• TO DO:
Which lines of the data contain the string "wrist"? Show each of them.

• THE DATA:
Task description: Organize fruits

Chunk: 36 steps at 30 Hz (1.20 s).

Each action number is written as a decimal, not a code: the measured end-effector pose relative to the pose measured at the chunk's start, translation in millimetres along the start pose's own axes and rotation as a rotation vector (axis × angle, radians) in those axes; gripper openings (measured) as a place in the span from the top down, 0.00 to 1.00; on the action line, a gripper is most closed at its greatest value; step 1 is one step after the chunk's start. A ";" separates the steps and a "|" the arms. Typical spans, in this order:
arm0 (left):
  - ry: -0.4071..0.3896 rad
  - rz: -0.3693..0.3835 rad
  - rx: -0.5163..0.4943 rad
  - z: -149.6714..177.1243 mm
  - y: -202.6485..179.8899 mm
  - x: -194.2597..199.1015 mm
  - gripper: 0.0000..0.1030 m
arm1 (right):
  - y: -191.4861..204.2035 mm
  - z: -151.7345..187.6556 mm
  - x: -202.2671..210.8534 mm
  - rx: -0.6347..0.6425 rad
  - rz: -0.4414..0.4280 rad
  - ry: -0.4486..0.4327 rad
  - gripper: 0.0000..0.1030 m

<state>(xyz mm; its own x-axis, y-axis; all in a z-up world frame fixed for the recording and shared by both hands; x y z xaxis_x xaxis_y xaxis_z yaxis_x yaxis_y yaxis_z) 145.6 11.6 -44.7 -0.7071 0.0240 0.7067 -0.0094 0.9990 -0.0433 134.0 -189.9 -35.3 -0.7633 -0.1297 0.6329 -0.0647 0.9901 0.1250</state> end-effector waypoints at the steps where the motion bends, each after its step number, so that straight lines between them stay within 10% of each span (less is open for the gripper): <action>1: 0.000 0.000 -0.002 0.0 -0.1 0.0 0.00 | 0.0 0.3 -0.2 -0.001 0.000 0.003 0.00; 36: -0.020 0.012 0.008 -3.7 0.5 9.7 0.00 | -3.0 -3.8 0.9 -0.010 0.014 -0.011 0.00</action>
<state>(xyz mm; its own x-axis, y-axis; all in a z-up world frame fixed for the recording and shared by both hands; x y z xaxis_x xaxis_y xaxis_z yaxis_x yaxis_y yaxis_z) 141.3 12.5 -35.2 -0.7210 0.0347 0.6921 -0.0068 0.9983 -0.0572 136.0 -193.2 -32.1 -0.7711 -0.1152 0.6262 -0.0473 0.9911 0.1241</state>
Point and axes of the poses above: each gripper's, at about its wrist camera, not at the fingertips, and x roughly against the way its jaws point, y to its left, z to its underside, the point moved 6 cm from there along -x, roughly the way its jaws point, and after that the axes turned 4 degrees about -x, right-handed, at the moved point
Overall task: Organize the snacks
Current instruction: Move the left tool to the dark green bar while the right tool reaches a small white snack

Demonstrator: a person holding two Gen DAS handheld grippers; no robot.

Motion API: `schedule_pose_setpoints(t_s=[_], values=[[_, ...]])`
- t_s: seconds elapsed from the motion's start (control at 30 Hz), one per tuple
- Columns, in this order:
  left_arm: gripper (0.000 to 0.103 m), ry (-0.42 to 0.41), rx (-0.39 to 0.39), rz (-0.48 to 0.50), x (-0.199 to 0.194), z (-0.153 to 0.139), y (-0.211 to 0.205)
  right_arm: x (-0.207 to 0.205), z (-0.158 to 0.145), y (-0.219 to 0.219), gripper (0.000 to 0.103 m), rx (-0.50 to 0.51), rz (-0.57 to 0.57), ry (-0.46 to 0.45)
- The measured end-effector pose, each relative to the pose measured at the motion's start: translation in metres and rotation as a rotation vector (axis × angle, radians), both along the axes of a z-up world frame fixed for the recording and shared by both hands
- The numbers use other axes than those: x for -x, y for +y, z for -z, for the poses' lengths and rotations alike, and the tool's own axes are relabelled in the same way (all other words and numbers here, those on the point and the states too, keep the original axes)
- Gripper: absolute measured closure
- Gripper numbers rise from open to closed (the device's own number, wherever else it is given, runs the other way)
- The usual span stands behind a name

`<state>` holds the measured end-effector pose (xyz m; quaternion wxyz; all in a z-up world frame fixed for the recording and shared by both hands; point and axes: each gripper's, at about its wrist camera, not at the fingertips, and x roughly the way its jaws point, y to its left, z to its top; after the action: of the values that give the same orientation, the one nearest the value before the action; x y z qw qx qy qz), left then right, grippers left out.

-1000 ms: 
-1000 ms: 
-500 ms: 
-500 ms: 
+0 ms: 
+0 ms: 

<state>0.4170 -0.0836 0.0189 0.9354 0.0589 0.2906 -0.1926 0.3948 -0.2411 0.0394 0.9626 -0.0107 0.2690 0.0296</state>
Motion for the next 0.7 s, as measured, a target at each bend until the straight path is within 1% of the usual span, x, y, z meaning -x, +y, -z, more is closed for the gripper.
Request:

• RESPONSE AREA:
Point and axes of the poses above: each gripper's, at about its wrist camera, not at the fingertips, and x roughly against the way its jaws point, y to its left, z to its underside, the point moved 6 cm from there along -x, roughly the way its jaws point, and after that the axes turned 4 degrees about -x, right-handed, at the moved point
`<state>` holds the measured end-effector pose (xyz m; quaternion wxyz; all in a z-up world frame fixed for the recording and shared by both hands; point and axes: each gripper's, at about its wrist camera, not at the fingertips, and x roughly the way its jaws point, y to its left, z to its top; after the action: of the values that give the same orientation, the one nearest the value before the action; x y z qw qx qy qz), left then right, grippers left out.

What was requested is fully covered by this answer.